__Your task__:
Tally how many lines in the data below include "what", then please reply with only that figure.

__Input__:
-----
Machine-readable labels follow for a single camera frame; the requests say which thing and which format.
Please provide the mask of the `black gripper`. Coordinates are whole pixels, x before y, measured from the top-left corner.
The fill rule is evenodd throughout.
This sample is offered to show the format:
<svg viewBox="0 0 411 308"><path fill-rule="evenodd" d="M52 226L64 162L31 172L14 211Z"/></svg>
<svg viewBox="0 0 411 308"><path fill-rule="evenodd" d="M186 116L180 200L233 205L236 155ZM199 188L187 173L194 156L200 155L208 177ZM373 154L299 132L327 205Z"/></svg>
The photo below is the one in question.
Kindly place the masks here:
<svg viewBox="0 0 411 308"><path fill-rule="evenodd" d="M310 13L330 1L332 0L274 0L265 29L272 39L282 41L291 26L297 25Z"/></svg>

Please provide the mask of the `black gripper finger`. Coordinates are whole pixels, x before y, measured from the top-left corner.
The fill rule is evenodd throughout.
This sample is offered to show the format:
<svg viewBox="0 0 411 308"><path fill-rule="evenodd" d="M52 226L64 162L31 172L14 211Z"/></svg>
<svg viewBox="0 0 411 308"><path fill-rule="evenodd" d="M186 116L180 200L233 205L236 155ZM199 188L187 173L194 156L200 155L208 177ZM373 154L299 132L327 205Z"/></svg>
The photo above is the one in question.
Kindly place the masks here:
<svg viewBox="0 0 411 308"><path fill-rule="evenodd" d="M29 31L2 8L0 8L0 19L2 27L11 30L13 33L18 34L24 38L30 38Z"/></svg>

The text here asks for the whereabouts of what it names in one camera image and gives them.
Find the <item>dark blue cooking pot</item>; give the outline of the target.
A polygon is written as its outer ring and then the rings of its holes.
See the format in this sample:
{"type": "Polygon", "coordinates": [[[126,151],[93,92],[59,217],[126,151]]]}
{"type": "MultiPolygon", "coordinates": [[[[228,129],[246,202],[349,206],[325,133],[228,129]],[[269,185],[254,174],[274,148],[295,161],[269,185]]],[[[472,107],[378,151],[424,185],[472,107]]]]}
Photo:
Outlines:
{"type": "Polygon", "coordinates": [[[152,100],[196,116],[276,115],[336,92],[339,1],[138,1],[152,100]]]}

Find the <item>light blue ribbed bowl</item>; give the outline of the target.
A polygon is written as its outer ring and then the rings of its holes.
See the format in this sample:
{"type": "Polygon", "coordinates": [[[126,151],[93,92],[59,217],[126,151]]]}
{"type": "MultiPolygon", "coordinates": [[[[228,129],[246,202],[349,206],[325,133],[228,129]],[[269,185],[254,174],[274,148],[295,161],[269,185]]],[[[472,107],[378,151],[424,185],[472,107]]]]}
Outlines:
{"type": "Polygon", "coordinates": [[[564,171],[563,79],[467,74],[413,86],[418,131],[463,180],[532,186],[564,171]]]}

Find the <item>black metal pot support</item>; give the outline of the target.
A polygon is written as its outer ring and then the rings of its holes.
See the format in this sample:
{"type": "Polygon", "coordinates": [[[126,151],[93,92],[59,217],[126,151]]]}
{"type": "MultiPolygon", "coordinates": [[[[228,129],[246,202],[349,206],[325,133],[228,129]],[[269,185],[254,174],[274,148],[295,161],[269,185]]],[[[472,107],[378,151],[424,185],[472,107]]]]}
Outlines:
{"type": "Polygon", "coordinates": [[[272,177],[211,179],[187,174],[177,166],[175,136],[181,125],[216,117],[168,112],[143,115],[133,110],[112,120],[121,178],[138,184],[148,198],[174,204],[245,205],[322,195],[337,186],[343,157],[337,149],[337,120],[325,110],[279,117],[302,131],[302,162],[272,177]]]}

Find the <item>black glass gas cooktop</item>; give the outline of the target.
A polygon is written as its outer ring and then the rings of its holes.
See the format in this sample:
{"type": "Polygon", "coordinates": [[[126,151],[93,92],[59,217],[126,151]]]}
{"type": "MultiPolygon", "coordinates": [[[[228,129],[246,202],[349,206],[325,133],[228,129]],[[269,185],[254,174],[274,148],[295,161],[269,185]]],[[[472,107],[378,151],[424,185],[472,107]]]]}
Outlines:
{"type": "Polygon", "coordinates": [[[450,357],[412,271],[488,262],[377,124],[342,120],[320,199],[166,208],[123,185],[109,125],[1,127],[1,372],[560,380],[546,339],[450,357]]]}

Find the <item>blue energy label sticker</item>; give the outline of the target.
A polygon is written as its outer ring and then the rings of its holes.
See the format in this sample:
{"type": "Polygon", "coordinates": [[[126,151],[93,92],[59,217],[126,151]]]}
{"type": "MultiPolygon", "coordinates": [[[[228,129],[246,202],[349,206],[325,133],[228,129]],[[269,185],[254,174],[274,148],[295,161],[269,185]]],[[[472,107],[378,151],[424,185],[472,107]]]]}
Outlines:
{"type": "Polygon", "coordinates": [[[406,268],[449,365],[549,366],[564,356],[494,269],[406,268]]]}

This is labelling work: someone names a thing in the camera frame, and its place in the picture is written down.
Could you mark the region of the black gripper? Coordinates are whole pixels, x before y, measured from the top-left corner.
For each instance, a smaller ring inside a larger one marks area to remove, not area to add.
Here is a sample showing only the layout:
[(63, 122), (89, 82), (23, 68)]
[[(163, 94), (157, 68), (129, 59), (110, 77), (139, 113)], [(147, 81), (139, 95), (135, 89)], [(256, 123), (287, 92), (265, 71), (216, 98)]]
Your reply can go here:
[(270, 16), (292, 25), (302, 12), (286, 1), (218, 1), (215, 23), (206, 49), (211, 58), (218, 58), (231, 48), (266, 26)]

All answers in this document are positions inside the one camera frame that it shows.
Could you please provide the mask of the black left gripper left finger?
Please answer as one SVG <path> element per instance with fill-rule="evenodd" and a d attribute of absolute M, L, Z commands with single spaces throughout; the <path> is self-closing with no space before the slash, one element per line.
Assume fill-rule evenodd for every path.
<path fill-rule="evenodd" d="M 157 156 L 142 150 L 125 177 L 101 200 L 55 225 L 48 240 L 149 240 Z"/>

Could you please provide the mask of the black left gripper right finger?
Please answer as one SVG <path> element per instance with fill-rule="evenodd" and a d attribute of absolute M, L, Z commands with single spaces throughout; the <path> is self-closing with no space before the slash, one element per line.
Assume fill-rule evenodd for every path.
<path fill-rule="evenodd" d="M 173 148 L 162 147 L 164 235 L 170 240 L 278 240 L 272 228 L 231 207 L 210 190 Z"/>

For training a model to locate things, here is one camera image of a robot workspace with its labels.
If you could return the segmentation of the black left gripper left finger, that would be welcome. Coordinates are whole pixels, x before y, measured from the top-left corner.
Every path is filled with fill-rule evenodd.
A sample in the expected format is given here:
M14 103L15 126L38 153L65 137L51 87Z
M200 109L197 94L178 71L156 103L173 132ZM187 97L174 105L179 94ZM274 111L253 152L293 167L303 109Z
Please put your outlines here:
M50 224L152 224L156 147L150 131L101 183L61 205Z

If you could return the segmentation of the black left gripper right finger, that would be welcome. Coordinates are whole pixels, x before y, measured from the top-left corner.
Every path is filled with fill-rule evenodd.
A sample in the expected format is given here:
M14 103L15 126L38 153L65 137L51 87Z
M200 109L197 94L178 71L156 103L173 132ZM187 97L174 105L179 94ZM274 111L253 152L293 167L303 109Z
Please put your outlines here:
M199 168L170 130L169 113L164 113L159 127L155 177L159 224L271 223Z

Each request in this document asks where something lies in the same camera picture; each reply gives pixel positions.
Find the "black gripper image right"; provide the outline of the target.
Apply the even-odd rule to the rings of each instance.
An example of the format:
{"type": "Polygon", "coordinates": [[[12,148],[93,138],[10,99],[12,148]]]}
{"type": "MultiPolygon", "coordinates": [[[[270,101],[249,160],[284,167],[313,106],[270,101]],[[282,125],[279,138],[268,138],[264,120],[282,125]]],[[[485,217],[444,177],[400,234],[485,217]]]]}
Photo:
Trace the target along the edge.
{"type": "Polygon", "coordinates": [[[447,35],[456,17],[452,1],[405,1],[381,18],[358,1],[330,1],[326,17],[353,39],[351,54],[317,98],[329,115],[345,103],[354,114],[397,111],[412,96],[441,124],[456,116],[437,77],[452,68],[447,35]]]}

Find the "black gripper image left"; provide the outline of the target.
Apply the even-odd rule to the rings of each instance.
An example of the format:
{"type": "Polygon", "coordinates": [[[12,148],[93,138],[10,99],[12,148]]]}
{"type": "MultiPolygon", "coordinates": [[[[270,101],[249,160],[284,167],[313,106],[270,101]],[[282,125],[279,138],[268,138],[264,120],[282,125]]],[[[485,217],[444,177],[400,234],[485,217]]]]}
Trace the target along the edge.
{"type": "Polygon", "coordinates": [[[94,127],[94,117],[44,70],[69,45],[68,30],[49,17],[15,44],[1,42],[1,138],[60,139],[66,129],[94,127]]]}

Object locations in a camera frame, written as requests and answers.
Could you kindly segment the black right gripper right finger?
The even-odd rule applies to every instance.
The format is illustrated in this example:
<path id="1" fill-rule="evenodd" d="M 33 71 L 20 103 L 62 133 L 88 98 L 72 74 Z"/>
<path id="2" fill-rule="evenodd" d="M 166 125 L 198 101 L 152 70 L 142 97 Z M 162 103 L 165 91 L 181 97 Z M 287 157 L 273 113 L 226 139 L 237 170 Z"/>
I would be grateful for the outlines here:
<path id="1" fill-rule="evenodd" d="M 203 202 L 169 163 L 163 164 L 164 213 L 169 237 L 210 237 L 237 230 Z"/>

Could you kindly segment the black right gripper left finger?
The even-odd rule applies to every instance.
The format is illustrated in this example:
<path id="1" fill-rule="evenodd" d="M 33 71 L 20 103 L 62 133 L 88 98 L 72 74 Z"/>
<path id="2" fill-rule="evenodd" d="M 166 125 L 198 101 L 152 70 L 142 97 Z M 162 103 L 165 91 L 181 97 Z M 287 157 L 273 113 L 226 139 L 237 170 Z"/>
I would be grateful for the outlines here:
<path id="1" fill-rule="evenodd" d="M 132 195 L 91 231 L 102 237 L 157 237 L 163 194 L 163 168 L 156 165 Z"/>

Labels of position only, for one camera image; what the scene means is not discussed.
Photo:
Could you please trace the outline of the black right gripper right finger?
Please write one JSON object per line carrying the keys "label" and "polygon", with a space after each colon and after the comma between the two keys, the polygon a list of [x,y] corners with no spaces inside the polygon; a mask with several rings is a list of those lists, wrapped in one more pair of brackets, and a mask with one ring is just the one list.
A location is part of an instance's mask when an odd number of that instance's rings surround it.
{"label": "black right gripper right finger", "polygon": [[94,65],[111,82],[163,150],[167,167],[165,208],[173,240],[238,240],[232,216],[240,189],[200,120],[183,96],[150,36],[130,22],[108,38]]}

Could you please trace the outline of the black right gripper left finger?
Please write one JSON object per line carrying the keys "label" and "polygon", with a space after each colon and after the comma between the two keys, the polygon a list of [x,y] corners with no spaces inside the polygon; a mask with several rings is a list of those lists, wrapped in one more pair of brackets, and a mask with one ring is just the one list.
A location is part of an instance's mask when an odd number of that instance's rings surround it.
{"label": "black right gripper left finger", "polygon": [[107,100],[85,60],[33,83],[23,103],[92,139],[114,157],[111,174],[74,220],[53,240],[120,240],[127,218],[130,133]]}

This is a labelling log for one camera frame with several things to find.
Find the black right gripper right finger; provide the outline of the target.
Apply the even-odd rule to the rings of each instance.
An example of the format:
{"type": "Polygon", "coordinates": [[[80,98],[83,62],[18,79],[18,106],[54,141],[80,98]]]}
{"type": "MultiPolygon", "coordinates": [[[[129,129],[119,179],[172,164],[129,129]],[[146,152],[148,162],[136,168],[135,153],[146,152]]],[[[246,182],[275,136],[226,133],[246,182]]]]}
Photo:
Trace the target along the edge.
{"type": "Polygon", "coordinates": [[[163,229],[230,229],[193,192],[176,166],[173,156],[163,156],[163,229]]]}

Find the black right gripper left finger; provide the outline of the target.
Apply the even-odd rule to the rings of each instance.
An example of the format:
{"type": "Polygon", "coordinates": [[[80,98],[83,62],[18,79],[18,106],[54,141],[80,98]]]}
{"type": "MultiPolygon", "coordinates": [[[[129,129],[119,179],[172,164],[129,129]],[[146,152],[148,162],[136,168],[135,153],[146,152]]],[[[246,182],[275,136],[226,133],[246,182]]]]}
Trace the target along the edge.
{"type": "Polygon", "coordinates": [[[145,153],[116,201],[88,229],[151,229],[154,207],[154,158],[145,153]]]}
-----
__Task output__:
2